組織の複雑さと限られたリソースのせいで、WHOはそもそも「成功しない運命」にあったのだとリーは表現した。WHOは官僚主義や競合、利害関係、そして世界から病気をなくすという過大な義務に縛られている。「世界トップクラスの公衆衛生専門の組織であることを期待される一方で、世界の医療や保健に関わる複雑な政治的駆け引きをもマネジメントしなければならない」と、グローバル・ストラテジー・ラブのスティーブン・ホフマン所長は言う。彼は、カナダのヨーク大学で世界の保健・法律・政治学を担当する教授でもある。「WHOはその二元性に苦しんできたのだ。」

2014年に発生したエボラ出血熱の流行時には、WHOの弱点が被害の拡大につながった。最終的に西アフリカ全体で、1万人以上がエボラ出血熱で死亡した。前出のジャー所長(ハーバード・グローバル・ヘルス・インスティテュート)が指摘するように、WHOはエボラ出血熱の対応でいくつかの「致命的なミス」を犯した。特に深刻なののは、最初の症例が確認されてから「国際的に懸念される公衆の保健上の緊急事態(PHEIC)」を宣言するまでに5ヶ月かかったことだ。WHOは宣言の遅れを激しく非難されたが、官僚的組織の機能不全、緊急事態への対応準備不足、WHOの意見によって経済的に影響を受けそうな関係国への顔色伺いが原因だとされた。「貧困な西アフリカ諸国で発生したとはいえ、WHOは感染の広がる国々が望まないだろうと自己判断して、積極的な介入や緊急事態の宣言をためらった」と、2004〜2006年にWHOでの勤務経験があり、チャタム・ハウスのグローバル・ヘルス・プログラムでシニア・コンサルティング・フェローを務めるチャールズ・クリフトは言う。「弱腰な対応だった。」

エボラ出血熱対応の失策は、世界的にWHOの評価を下げた。「危機的な状況だったが、現在進行中の脅威とも言える」とジャー所長は言う。

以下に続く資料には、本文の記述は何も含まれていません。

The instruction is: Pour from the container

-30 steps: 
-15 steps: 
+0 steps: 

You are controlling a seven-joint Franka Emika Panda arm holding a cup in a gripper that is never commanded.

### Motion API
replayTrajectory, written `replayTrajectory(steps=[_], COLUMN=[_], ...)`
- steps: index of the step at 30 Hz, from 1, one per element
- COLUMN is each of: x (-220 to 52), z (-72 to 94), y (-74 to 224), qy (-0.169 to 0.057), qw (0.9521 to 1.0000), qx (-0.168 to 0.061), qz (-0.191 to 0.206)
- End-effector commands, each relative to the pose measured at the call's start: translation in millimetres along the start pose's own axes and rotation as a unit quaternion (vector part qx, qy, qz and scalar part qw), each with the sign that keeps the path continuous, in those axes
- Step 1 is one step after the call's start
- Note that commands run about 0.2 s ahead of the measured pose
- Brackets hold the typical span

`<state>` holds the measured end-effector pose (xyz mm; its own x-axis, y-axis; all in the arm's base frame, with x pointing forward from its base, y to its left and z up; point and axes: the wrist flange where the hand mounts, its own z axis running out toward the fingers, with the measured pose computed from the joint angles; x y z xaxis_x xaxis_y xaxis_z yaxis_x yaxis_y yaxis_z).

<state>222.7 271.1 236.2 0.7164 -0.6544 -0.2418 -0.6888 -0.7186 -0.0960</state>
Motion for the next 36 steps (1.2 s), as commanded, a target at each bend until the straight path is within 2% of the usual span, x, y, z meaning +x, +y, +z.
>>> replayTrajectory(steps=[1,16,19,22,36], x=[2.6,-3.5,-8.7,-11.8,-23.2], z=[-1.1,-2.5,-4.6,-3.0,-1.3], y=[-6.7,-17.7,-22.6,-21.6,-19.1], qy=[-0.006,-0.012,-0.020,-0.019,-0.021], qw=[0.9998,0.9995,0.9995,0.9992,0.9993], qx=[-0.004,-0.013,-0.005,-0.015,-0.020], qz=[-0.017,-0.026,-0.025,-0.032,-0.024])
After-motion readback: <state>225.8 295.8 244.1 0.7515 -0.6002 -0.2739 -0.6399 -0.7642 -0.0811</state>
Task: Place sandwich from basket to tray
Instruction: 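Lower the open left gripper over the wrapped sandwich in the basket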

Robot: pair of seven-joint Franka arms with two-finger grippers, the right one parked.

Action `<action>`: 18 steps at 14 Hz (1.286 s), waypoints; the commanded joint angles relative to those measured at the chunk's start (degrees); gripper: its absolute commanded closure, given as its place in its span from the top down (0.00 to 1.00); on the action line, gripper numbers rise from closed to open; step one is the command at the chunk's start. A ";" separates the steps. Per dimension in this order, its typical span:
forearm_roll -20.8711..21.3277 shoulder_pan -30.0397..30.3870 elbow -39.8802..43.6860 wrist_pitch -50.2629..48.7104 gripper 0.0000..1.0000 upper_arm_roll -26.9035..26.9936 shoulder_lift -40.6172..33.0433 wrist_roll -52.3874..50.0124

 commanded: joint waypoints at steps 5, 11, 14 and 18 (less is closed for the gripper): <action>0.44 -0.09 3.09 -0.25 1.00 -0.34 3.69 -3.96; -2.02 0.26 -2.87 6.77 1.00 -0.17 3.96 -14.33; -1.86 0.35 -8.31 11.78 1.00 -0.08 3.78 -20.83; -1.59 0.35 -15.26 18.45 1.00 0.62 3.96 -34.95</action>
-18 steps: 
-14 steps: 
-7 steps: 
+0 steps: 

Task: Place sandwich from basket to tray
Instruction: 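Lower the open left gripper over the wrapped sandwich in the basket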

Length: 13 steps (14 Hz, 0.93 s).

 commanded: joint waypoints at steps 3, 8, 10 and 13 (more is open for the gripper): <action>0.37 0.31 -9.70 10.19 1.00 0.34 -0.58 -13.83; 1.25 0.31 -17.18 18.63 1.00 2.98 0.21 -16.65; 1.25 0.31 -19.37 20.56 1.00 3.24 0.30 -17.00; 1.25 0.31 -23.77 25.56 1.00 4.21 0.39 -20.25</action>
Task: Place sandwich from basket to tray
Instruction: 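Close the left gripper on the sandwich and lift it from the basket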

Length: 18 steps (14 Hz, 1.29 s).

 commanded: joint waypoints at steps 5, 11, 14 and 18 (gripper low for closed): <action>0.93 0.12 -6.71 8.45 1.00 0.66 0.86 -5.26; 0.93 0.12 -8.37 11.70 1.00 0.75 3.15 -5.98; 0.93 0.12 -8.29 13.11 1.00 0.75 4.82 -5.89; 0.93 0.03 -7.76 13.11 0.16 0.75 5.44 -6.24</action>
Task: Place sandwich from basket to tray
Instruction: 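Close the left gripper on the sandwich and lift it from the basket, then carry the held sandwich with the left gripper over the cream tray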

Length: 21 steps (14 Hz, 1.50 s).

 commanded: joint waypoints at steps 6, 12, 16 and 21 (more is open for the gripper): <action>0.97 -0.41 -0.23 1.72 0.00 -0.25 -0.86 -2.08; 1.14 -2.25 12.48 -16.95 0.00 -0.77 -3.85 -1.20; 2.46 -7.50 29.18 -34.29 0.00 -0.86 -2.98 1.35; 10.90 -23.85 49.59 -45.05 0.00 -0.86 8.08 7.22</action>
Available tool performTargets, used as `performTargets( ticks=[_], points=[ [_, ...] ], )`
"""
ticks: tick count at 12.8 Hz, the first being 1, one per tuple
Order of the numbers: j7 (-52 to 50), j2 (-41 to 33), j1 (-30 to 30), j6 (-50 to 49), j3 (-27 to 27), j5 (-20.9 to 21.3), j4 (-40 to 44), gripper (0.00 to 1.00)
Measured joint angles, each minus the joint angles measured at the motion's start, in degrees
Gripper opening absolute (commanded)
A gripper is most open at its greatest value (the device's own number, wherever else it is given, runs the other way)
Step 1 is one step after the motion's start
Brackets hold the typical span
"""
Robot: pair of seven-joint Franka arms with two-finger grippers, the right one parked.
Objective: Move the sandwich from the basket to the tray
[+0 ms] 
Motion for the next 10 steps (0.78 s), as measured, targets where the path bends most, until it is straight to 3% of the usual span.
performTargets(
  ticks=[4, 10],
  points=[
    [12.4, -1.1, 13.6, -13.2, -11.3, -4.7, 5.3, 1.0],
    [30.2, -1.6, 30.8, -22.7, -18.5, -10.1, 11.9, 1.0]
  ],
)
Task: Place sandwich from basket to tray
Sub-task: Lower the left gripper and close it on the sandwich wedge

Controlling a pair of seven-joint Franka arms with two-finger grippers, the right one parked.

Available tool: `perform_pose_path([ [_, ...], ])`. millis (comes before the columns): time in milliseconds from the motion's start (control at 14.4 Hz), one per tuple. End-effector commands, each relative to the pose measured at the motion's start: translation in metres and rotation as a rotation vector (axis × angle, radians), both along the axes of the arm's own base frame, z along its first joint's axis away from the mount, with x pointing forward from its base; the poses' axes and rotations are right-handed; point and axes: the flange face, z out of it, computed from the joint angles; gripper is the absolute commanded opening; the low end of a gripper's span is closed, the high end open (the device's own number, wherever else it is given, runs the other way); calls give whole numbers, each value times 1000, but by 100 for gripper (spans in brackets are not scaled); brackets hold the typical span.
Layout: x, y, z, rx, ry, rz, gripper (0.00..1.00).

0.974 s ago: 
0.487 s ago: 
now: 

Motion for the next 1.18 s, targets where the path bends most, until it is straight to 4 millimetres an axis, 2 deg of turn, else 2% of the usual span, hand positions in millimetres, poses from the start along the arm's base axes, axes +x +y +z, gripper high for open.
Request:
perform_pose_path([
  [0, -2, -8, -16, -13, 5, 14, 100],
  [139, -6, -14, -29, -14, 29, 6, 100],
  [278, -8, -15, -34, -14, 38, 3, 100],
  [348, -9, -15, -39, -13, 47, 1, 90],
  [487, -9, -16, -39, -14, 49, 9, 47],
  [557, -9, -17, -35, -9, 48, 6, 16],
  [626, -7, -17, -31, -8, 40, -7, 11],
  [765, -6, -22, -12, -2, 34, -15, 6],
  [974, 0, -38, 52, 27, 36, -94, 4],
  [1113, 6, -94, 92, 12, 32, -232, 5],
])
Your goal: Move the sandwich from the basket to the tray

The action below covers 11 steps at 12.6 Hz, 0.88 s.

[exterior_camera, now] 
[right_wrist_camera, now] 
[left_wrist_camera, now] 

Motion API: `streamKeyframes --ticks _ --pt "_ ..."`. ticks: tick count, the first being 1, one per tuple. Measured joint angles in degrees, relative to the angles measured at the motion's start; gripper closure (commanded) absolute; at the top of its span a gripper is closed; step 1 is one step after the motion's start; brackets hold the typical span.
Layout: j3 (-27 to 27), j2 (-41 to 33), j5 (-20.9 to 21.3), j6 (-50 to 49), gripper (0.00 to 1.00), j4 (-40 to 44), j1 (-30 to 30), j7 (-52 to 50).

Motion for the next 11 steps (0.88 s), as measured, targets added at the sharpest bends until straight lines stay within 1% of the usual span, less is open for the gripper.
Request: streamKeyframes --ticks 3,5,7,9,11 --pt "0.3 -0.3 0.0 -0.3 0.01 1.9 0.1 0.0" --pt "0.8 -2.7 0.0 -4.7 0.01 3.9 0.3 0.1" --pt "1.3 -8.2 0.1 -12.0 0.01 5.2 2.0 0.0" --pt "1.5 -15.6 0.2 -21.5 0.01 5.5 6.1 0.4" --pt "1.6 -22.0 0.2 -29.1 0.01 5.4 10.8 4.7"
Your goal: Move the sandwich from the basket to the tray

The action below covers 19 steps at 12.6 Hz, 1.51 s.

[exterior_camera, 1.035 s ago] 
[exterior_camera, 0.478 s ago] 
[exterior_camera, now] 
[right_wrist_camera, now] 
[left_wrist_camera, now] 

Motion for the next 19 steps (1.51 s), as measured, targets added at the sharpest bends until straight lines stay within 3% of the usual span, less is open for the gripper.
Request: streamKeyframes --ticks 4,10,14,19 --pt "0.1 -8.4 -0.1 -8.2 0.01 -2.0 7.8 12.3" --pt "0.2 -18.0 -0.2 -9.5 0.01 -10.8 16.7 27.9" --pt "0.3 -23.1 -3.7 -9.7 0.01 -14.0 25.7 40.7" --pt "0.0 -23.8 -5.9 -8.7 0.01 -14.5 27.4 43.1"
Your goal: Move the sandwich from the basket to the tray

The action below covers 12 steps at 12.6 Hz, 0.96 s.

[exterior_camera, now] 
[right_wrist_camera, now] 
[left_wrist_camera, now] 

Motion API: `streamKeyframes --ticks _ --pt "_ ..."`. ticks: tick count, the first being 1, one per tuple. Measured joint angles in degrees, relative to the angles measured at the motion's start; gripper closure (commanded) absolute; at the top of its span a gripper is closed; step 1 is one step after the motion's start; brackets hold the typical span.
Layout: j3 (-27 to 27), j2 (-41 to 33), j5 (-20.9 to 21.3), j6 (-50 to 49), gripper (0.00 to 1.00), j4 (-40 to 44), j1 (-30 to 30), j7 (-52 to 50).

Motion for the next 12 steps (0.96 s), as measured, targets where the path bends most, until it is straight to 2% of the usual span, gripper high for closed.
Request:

「WHOにはあらゆる役割がある。しかし複数の低所得国にまたがる伝染病拡大に対して効果的な対応や調整ができないのであれば、組織の存在意義はいったい何だろうか。本来はそれこそがWHOとしての主要なミッションなのだ。」

委員会が設置され、悪かった点を洗い出し、対策が話し合われた。保健緊急事態プログラムが立ち上げられたものの、組織の優先事項は今なおはっきりしない。「WHOに関しては、アイデンティティ・クライシスが起きているのではないかとの疑惑を常に抱いてきた」とジャー所長は言う。「加盟国のための組織なのか、それとも世界トップの公衆衛生機関なのか? WHOが費やす80%の時間は誰もが共通して必要とする活動に充てられるが、残りの20%が最も重要な時間になる。WHOには、加盟国のために尽くすべきか、世界の公衆衛生のニーズに応える代表機関として振舞うべきかの選択を迫られる場面がある。」